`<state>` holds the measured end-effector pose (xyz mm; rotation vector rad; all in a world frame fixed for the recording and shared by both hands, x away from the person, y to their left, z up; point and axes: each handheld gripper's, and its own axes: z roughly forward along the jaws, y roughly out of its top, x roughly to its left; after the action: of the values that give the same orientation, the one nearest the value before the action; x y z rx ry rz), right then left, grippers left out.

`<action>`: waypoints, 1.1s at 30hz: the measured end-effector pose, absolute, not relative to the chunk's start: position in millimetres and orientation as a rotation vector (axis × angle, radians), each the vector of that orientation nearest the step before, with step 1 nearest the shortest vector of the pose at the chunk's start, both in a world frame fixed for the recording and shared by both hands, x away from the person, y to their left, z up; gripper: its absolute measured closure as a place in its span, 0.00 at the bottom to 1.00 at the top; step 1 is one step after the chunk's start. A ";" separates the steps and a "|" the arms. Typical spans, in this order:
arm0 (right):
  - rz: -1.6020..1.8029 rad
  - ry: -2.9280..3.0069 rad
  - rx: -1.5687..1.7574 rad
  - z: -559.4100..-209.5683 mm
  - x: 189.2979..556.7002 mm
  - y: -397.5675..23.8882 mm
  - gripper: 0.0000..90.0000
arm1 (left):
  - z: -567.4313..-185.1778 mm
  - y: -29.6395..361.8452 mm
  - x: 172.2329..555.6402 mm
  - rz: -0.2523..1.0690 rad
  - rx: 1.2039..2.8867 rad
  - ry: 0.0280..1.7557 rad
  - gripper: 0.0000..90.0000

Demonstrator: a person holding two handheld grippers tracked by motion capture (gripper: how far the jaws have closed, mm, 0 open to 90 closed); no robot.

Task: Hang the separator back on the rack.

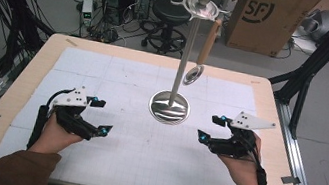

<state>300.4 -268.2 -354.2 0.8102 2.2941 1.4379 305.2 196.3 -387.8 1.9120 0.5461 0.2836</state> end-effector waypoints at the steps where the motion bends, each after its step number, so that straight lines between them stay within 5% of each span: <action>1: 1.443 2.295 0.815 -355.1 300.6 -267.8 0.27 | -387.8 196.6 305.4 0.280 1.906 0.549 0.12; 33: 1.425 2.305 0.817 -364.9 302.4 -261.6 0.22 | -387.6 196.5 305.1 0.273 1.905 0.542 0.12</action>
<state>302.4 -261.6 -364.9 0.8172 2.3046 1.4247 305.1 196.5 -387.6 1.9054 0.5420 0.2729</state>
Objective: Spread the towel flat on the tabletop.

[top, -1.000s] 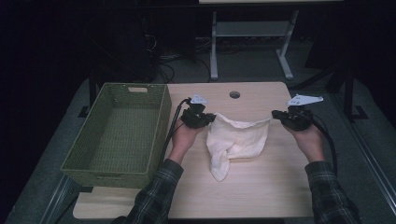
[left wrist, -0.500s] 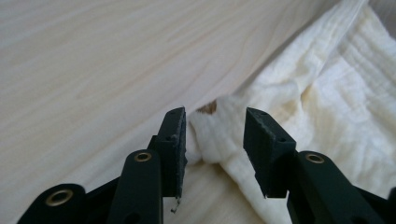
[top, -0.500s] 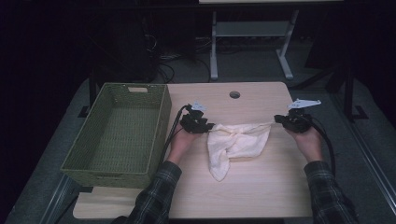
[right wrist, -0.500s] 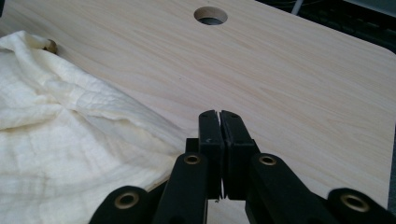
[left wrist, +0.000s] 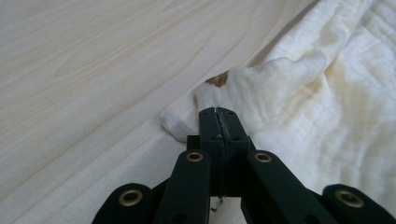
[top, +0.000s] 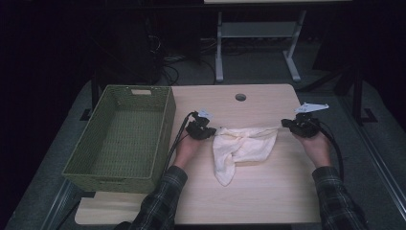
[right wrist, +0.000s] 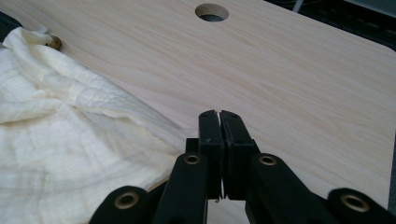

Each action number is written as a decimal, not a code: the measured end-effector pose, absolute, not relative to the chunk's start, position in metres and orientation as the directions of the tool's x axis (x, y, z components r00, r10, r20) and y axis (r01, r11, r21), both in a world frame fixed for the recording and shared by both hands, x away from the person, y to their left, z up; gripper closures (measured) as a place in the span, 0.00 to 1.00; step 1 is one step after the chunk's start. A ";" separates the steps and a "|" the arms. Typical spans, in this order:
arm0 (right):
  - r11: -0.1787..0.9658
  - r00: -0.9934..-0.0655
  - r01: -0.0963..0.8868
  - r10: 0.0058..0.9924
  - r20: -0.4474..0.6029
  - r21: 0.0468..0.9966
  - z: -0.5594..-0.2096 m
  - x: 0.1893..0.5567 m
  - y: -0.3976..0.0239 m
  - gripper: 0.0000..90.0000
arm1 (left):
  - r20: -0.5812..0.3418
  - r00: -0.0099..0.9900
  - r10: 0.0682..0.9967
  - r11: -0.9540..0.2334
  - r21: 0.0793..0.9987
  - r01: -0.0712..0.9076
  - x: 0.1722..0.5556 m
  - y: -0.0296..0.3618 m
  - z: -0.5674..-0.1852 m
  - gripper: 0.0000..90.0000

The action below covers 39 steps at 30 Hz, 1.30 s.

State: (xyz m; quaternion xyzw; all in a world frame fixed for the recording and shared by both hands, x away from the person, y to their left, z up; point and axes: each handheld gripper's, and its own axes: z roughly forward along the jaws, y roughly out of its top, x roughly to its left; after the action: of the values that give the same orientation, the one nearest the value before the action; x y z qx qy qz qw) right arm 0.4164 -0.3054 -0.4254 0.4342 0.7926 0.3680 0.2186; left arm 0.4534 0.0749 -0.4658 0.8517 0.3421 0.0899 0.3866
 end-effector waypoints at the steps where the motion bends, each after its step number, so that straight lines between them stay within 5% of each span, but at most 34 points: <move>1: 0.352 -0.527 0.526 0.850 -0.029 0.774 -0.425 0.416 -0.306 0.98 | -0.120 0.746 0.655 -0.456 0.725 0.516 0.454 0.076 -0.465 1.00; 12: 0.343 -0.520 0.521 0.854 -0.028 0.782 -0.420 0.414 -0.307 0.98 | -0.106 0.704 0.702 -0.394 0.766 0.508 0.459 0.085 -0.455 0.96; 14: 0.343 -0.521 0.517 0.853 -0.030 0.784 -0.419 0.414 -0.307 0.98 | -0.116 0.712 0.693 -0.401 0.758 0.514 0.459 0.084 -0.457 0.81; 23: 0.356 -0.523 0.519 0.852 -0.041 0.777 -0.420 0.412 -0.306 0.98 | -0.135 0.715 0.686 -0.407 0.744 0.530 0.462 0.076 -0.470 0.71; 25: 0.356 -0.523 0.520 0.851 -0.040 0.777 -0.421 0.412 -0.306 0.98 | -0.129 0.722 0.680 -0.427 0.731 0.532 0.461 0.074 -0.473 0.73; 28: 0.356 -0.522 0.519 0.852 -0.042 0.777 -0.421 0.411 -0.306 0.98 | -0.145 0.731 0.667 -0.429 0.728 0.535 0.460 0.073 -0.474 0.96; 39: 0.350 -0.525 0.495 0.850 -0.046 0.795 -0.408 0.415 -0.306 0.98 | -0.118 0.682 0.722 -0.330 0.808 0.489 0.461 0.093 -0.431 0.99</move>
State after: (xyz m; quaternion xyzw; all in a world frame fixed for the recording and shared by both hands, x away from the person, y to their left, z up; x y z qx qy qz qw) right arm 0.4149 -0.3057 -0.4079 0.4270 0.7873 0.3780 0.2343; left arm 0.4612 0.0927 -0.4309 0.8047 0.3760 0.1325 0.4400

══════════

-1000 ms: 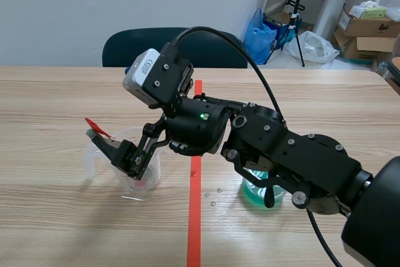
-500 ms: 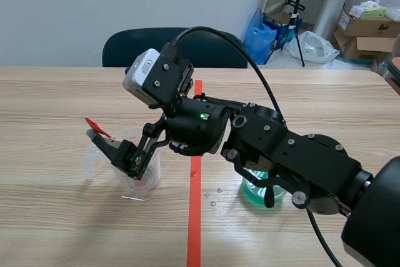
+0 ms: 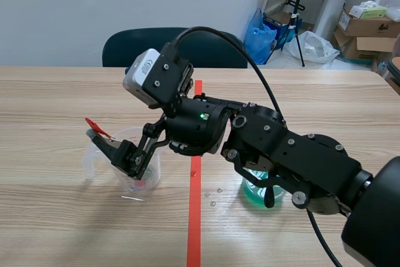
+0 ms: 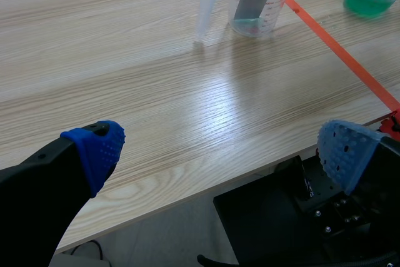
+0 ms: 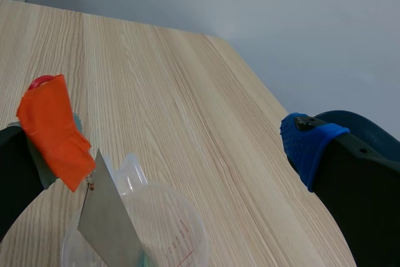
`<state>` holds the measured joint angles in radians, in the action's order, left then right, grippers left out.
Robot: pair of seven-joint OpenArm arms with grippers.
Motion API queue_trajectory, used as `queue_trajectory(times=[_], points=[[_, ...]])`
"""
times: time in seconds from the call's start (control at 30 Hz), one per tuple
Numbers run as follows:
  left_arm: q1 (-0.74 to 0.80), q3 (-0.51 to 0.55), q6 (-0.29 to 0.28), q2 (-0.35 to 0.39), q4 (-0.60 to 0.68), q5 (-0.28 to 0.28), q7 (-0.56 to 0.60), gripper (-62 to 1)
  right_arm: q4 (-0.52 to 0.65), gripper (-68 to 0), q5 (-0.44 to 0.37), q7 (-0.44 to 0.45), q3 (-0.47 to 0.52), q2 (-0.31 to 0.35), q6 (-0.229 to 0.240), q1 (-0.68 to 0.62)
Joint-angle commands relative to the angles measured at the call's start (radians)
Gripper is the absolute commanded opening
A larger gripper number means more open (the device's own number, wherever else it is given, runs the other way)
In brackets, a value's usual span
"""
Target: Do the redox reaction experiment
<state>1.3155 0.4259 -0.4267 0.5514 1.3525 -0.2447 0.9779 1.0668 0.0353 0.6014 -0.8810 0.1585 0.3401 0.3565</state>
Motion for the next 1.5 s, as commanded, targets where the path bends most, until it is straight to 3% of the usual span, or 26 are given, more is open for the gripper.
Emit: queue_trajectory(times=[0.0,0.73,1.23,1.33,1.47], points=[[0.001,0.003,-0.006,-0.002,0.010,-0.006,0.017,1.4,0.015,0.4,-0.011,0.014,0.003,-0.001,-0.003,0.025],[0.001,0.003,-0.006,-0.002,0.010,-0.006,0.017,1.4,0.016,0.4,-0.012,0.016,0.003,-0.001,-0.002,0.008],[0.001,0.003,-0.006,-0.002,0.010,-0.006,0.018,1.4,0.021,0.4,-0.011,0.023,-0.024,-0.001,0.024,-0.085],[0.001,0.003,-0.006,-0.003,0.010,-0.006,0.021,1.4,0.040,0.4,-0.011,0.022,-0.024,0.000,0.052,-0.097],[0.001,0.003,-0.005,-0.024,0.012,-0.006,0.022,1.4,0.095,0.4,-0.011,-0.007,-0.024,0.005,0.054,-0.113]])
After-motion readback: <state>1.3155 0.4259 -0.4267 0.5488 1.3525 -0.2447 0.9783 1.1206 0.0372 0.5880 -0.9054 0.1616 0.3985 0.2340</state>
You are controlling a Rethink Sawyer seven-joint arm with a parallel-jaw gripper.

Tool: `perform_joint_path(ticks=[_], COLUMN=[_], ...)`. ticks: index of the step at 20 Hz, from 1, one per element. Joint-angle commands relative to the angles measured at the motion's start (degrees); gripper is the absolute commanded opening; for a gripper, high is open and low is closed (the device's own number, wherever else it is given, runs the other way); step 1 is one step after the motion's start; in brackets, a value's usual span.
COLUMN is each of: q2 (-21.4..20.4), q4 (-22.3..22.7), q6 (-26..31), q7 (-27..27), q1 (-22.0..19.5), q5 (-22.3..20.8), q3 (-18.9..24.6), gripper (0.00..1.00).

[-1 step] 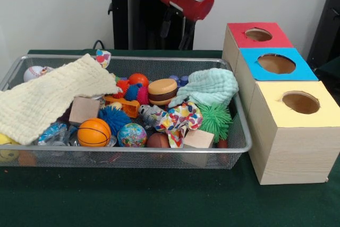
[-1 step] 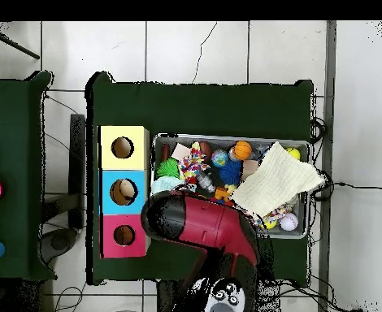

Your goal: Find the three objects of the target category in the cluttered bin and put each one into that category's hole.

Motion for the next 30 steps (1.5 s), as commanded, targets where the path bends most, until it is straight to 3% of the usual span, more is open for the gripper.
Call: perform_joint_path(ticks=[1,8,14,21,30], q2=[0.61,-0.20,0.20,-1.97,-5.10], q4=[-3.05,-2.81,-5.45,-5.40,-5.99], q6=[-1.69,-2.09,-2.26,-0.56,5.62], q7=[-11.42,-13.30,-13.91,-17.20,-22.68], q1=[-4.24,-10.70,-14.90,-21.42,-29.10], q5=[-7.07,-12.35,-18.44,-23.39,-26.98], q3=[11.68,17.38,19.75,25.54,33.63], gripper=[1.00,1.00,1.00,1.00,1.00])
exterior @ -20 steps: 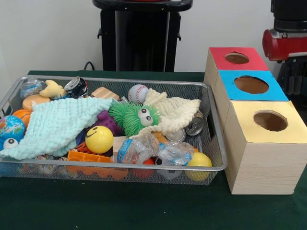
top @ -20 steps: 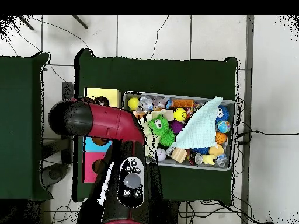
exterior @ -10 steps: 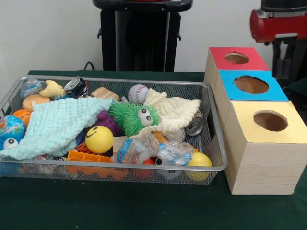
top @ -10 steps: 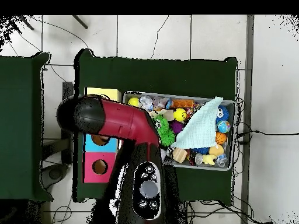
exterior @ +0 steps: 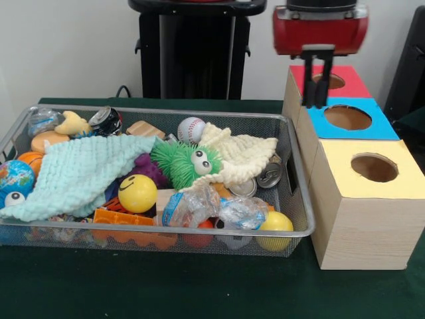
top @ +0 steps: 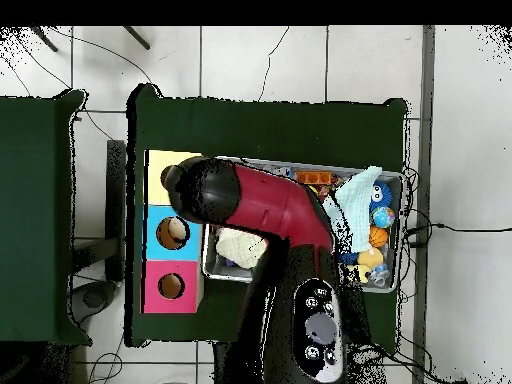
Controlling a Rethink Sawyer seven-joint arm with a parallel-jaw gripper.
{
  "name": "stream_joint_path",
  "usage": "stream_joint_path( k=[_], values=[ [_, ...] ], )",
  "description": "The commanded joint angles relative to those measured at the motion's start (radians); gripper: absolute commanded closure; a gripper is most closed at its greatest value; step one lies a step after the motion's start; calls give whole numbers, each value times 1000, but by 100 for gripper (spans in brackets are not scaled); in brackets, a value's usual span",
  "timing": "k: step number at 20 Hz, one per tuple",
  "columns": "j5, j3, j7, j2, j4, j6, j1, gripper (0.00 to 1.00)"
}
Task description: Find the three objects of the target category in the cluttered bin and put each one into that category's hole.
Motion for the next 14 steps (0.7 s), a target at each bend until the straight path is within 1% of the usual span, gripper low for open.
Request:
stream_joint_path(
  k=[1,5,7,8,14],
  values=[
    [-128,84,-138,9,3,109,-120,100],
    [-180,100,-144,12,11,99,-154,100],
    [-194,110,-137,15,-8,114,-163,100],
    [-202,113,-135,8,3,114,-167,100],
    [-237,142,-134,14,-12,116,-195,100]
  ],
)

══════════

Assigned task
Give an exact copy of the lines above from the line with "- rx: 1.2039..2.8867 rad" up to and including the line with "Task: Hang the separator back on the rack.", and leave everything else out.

Exercise solution
  - rx: 1.2039..2.8867 rad
  - ry: 0.0280..1.7557 rad
  - gripper: 0.0000..90.0000

Demonstrator: a person holding two handheld grippers tracked by motion capture (gripper: how far the jaws have closed, mm, 0 open to 90 closed); no robot.

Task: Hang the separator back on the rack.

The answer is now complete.